Here's a better example of what can happen. After disconnecting the battery, the engine computer loses its memory. One of the things it forgets is "minimum throttle". Until it relearns that, it will not try to control idle speed, and the engine will stall at stop signs. To relearn minimum throttle, the computer must see high manifold vacuum for at least seven seconds. That can only happen when coasting from highway speeds. When the conditions are met, the computer takes a reading from the throttle position sensor. It knows that's the lowest voltage it will ever see, so from now on, whenever it sees that voltage, it will keep the idle speed properly adjusted. If there is a problem with the MAP sensor or its circuitry that the computer detects, it will not try to update minimum throttle periodically. When you throw a new throttle position sensor on the engine, its lowest voltage at idle might be a few hundredths of a volt higher than the old one. Since the voltage will never reach the "minimum throttle" voltage of the old sensor, the engine will stall at stop signs. Now you have a new problem in addition to the original one, even though there is nothing wrong with the new part.

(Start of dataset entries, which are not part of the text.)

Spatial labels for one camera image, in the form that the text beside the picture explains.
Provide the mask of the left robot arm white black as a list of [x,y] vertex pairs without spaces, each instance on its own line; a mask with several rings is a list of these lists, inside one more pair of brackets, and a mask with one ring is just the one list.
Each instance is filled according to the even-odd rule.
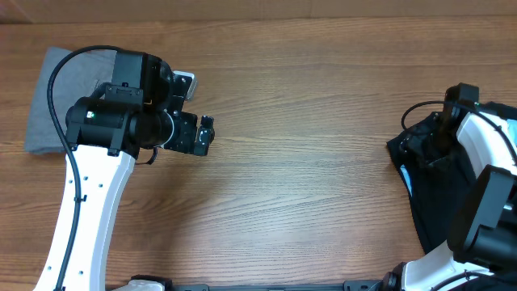
[[38,290],[103,290],[120,198],[141,150],[205,156],[213,118],[185,112],[193,73],[117,48],[111,80],[49,115],[66,154],[66,180]]

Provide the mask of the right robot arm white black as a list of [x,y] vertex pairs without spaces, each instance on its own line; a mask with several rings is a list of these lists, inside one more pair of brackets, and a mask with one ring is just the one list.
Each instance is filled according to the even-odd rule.
[[387,144],[406,186],[424,256],[379,290],[516,287],[516,110],[449,87],[439,110]]

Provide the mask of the black t-shirt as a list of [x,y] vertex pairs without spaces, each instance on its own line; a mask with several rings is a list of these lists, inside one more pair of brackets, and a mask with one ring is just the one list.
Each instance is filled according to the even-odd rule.
[[403,162],[409,162],[409,173],[417,174],[416,181],[413,180],[413,195],[410,197],[408,193],[408,197],[415,229],[427,254],[446,240],[452,220],[464,205],[476,176],[468,155],[459,144],[451,153],[449,168],[419,168],[416,160],[401,150],[404,136],[402,132],[388,141],[387,149],[398,174],[398,166]]

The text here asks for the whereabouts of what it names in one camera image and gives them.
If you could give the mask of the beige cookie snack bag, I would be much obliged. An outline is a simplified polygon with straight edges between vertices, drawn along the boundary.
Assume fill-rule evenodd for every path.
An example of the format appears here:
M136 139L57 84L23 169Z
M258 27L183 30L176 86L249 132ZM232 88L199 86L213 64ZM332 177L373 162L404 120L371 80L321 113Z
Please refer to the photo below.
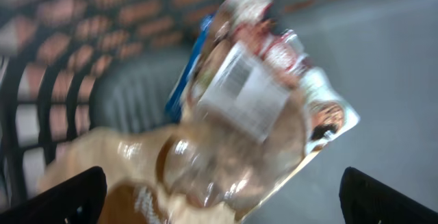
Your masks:
M138 135L95 128L38 191L99 166L109 188L100 223L238 223L260 206L359 122L296 33L273 31L272 3L220 6L178 123Z

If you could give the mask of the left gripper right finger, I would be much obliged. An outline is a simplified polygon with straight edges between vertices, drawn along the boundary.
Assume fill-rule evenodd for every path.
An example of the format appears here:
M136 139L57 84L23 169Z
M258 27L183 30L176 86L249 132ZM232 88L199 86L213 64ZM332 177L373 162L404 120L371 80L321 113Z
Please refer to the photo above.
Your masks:
M346 224L437 224L437 213L380 181L348 167L339 200Z

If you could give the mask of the blue snack packet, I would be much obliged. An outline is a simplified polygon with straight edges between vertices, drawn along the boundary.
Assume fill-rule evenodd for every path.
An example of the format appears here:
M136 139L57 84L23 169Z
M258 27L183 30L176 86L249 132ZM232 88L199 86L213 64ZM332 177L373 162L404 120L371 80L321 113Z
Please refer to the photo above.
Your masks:
M215 13L208 14L201 20L199 25L199 29L201 31L194 43L194 46L192 47L189 61L186 64L183 71L181 72L180 77L177 83L175 84L168 98L168 101L165 105L165 111L167 115L170 117L171 121L174 123L178 123L181 120L182 107L183 107L183 101L181 98L183 95L183 91L192 77L196 63L198 62L198 59L200 58L201 55L201 49L205 44L205 41L209 33L209 28L213 23L215 15L216 15Z

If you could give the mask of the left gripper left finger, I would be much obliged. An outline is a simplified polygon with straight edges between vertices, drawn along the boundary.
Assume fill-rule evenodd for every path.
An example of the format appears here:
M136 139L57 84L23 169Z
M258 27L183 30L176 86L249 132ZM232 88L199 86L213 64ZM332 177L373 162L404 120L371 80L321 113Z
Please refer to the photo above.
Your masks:
M1 214L1 224L97 223L107 194L103 169L92 168Z

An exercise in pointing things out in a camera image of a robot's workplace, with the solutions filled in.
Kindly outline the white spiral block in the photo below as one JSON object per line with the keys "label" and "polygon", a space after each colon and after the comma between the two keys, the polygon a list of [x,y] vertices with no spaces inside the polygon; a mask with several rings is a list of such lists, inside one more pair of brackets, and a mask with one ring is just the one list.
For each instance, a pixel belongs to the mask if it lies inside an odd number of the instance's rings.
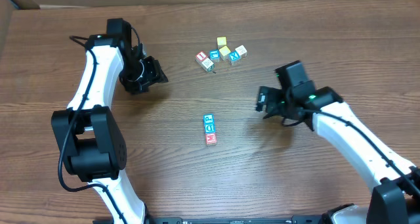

This is why throwing parts at it without doing the diagnostics first needlessly complicates the problem. If the Check Engine light has been coming on, there will be at least one diagnostic fault code in the engine computer's memory. That code will direct you to the circuit or system with the problem, not necessarily the defective part. Your mechanic will connect a hand-held computer to watch what the O2 sensors are seeing. If they are switching rapidly between rich and lean, they are working correctly. He can also read short and long term fuel trims. Those numbers show how much fuel the computer is adding or subtracting from the base values programmed in at the factory. If the numbers are high negative, the computer knows the mixture is too rich and it's trying to cut back. You need to find out why it's getting too much fuel. If the numbers are high positive, it's adding extra fuel in response to believing there's too much unburned air in the exhaust. Do not disconnect the battery or run it dead because these numbers will all be erased and the valuable information will be lost. Until the computer rebuilds this database, this will be one more variable that could adversely affect engine performance without there really being anything else wrong.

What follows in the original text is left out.